SINGAPORE -- Oil prices rose above $80 a barrel Friday in Asia as crude investors eyed a surge in global stock markets.
Benchmark crude for December delivery was up 47 cents to $80.09 a barrel at midday Singapore time in electronic trading on the New York Mercantile Exchange. The contract fell 78 cents to settle at $79.62 on Thursday.
Oil traders often look to stock markets for a sense of overall investor sentiment, and the Dow Jones industrial average rose 2.1 percent Thursday on better-than-expected jobless claims numbers and positive forecasts by Cisco Systems Inc. All major Asia indexes were also up in early Friday trading.
Crude investors are also watching signs in recent weeks of a drop in U.S. oil supplies, which increased sharply this year as demand shrank. Some analysts forecast higher oil prices next year as the economy strengthens and demand recovers.

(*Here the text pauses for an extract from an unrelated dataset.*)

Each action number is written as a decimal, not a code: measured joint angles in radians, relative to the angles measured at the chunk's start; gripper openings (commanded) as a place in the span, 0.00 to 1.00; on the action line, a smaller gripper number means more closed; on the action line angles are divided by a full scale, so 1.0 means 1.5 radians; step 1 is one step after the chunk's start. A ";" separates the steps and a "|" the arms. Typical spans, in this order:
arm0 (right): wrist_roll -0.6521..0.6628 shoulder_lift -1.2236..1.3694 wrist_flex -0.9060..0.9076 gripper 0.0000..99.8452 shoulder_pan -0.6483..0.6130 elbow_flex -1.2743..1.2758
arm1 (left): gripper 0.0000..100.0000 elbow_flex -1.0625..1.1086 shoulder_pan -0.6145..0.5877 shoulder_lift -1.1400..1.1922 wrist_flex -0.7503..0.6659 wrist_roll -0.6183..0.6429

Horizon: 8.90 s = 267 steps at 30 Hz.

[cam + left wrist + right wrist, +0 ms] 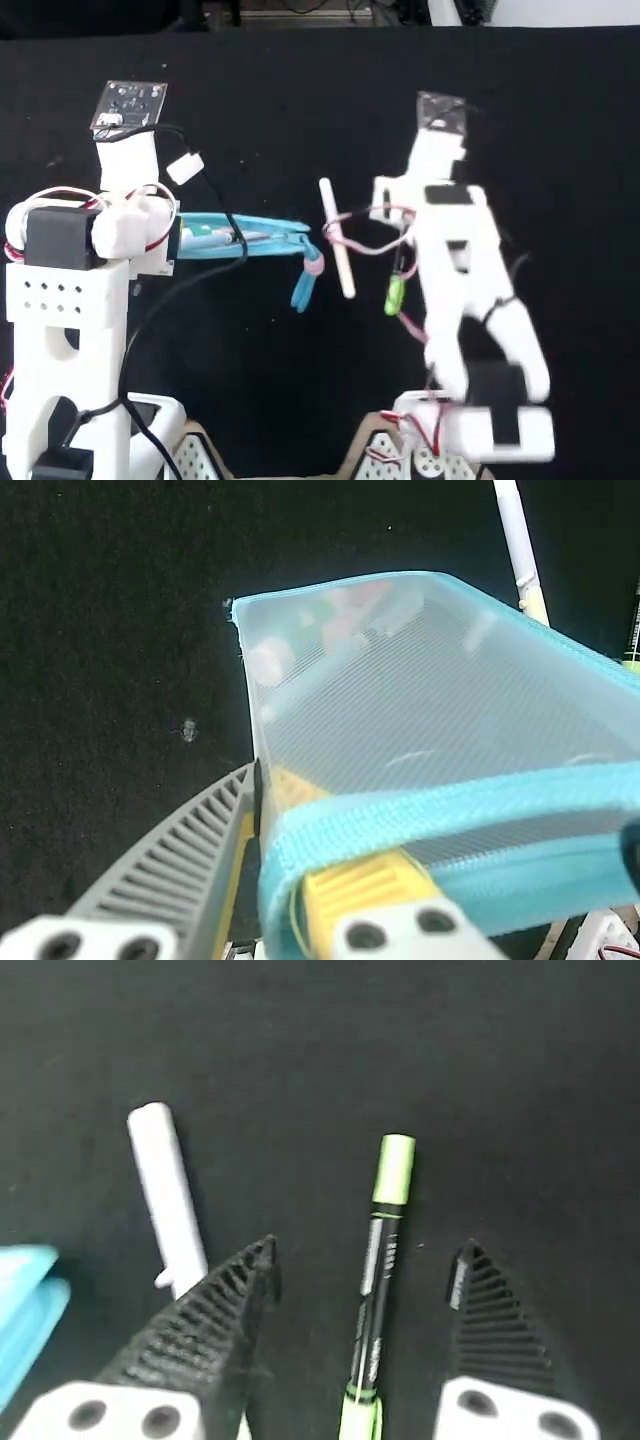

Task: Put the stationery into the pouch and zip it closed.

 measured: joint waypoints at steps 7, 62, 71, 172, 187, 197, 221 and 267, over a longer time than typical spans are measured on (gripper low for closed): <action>-0.070 0.209 0.041 0.27 0.038 -0.140 | 0.03 0.000 0.000 0.000 0.000 0.000; 0.035 0.038 0.604 0.01 -0.064 -0.637 | 0.03 0.011 0.000 -0.001 0.000 0.000; 0.047 -0.314 0.604 0.01 -0.169 -0.621 | 0.03 0.011 0.000 -0.001 -0.004 0.000; 0.238 -0.684 0.110 0.01 -0.497 0.032 | 0.03 0.012 0.000 -0.001 -0.004 0.000; 0.403 -0.560 0.170 0.01 -0.507 -0.020 | 0.03 0.012 0.000 -0.001 -0.004 0.000; 0.404 -0.550 0.170 0.24 -0.594 -0.029 | 0.03 0.012 0.000 -0.001 -0.004 0.000; 0.206 -0.519 0.331 0.16 -0.249 -0.157 | 0.03 0.012 0.000 -0.001 -0.004 0.000; 0.194 0.323 0.090 0.01 -0.066 -0.242 | 0.03 0.012 0.000 -0.001 -0.004 0.000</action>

"We expect fundamentals to improve as oil demand growth resumes," Morgan Stanley said in a report. "Until the oil market tightens, oil will be dragged in the wake of other risky asset price moves."
Morgan Stanley said it expects oil to average $85 a barrel next year.
Crude has crisscrossed the $80 level for the last few weeks as investors mull weak U.S. consumer demand and a volatile dollar.
In other Nymex trading, heating oil rose 1.16 cents to $2.07 a gallon. Gasoline for December delivery gained 0.99 cent to $2.00 a gallon. Natural gas for December delivery fell 1 cent to $4.78 per 1,000 cubic feet.
In London, Brent crude for December delivery rose 66 cents to $78.65 on the ICE Futures exchange.